Masyarakat madani merupakan konsep yang berwayuh wajah: memiliki banyak arti atau sering diartikan dengan makna yang beda-beda. Bila merujuk kepada Bahasa Inggris, ia berasal dari kata civil society atau masyarakat sipil, sebuah kontraposisi dari masyarakat militer. Menurut Blakeley dan Suggate (1997), masyarakat madani sering digunakan untuk menjelaskan “the sphere of voluntary activity which takes place outside of government and the market.” Merujuk pada Bahmueller (1997).

 Pengertian Masyarakat Madani
Masyarakat madani adalah masyarakat yang beradab, menjunjung tinggi nilai-nilai kemanusiaan, yang maju dalam penguasaan ilmu pengetahuan, dan teknologi.
Allah SWT memberikan gambaran dari masyarakat madani dengan firman-Nya dalam Q.S. Saba’ ayat 15:
Sesungguhnya bagi kaum Saba’ ada tanda (kekuasaan Tuhan) di tempat kediaman mereka yaitu dua buah kebun di sebelah kanan dan di sebelah kiri. (kepada mereka dikatakan): “Makanlah olehmu dari rezki yang (dianugerahkan) Tuhanmu dan bersyukurlah kamu kepada-Nya. (Negerimu) adalah negeri yang baik dan (Tuhanmu) adalah Tuhan yang Maha Pengampun”.
 
Anwar Ibrahim merumuskan masyarakat madani adalah suatu sistem sosial yang subur yang didasarkan pada prinsip moral yang menjamin keseimbangan antara kebebasan perorangan dengan kestabilan masyarakat, serta masyarakat mendorongan daya usaha dan inisiatif individu, baik dari segi pemikiran, seni, ekonomi, maupun taknologi. Sistem sosial yang subur dalam pelaksanaan pemerintahan mengikuti undang-undang, bukan nafsu atau keinginan individu, serta menjadi kecenderungan dan ketulusan satu sistemnya.Oleh karena itu konsep masyarakat madani mengacu pada model ideal kehidupan masyarakat madinah pada zaman Nabi Muhammad saw, yang berdasarkan pada suatu konstitusi yang bernama piagam Madinah, maka karekteristik masyarakat madani diukur dengan piagam madinah yang berjumlah 47 pasal. Berdasarkan konstitusi tersebut, dapat diketahui bahwa diantara karakteristik masyarakat madani yaitu:
a. Masyarakat majemuk(pluralistik) yang terdiri dari berbagai ikatan keluarga besar, suku, agama, yang tidak menentang ajaran Allah SWT. 

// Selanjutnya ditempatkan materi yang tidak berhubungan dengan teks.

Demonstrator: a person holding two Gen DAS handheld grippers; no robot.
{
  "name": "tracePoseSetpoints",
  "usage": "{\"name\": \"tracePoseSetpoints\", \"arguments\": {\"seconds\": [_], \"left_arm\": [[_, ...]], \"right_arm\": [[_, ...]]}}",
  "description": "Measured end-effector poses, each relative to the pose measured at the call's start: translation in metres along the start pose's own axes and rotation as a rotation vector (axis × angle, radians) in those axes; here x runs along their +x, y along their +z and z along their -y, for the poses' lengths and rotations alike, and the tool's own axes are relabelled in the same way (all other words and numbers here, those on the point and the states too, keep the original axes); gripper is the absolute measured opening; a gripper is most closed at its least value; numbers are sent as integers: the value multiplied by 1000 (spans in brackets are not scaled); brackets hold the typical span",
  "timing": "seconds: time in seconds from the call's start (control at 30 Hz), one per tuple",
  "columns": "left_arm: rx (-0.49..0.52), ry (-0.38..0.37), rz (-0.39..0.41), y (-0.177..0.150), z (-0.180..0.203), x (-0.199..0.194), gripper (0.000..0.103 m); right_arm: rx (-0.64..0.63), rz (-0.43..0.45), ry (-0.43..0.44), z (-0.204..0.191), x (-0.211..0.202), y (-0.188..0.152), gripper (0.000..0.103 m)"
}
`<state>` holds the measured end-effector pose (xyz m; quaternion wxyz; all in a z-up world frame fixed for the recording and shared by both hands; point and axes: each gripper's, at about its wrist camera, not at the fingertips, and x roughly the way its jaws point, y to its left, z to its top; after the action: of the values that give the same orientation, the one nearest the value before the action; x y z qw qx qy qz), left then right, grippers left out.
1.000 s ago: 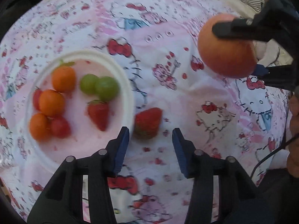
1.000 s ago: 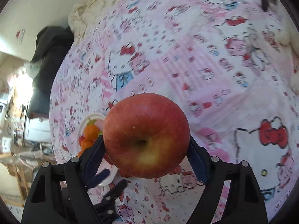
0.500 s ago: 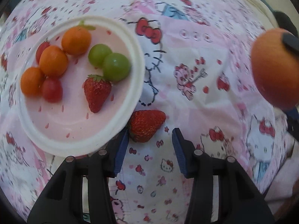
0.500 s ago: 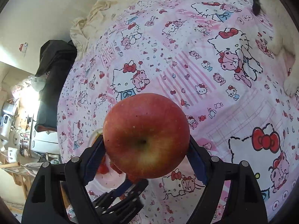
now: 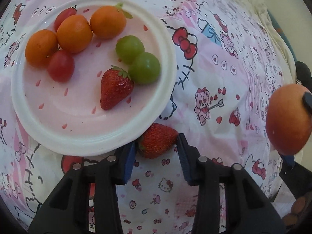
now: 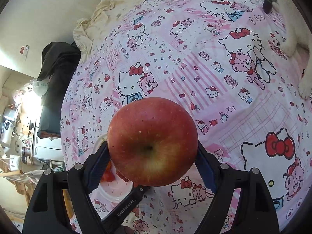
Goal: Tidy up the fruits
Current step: 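Grasp a strawberry with the left gripper while the right gripper lifts the apple, then lower the strawberry and apple onto the plate and open both grippers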
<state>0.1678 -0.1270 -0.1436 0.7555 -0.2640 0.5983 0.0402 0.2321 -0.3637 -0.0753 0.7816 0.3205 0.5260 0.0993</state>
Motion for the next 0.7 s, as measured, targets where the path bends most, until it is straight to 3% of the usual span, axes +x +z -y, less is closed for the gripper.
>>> {"name": "tracePoseSetpoints", "arguments": {"seconds": [0.37, 0.57, 0.7], "left_arm": [[156, 43, 9, -13, 3, -37, 31], [299, 141, 80, -6, -32, -86, 31], [303, 200, 115, 16, -67, -105, 31]], "right_arm": [[-36, -4, 5, -10, 0, -2, 85], [-62, -47, 6, -19, 10, -11, 85], [-104, -101, 23, -36, 20, -24, 85]]}}
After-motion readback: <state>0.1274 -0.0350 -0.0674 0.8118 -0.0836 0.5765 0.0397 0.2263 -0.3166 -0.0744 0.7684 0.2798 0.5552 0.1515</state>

b. Semua anggota masyarakat yang mempunyai kedudukan yang sama, sehingga wajib saling menghormati dan bekerjasama, serta tidak ada dari mereka yang diperlakukan diskriminatif, bahkan orang yang lemah sekalipun harus dilindungi dan dibantu.
c. Adanya pengakuan dan perlindungan negara dalam menjamin kebebasan menjalankan ibadah kepada setiap pemeluk agama yang berbeda.
d. Adanya supermasi hukum; semua anggota masyarakat mempunyai kedudukan yang sama di depan hukum.
e. Hukum adat dengan berpedoman pada kebenaran dan keadilan, tetap diberlakukan.
f. Adanya ketaatan setiap anggota masyarakat pada konstitusi. 
g. Semua warganegara mempunyai hak dan kewajiban yang sama terhadap neagara, yaitu dalam mempertahankan negara dengan harta dan jiwa mereka, serta mengusir setiap agresor yang mengganggu stabilitas negara.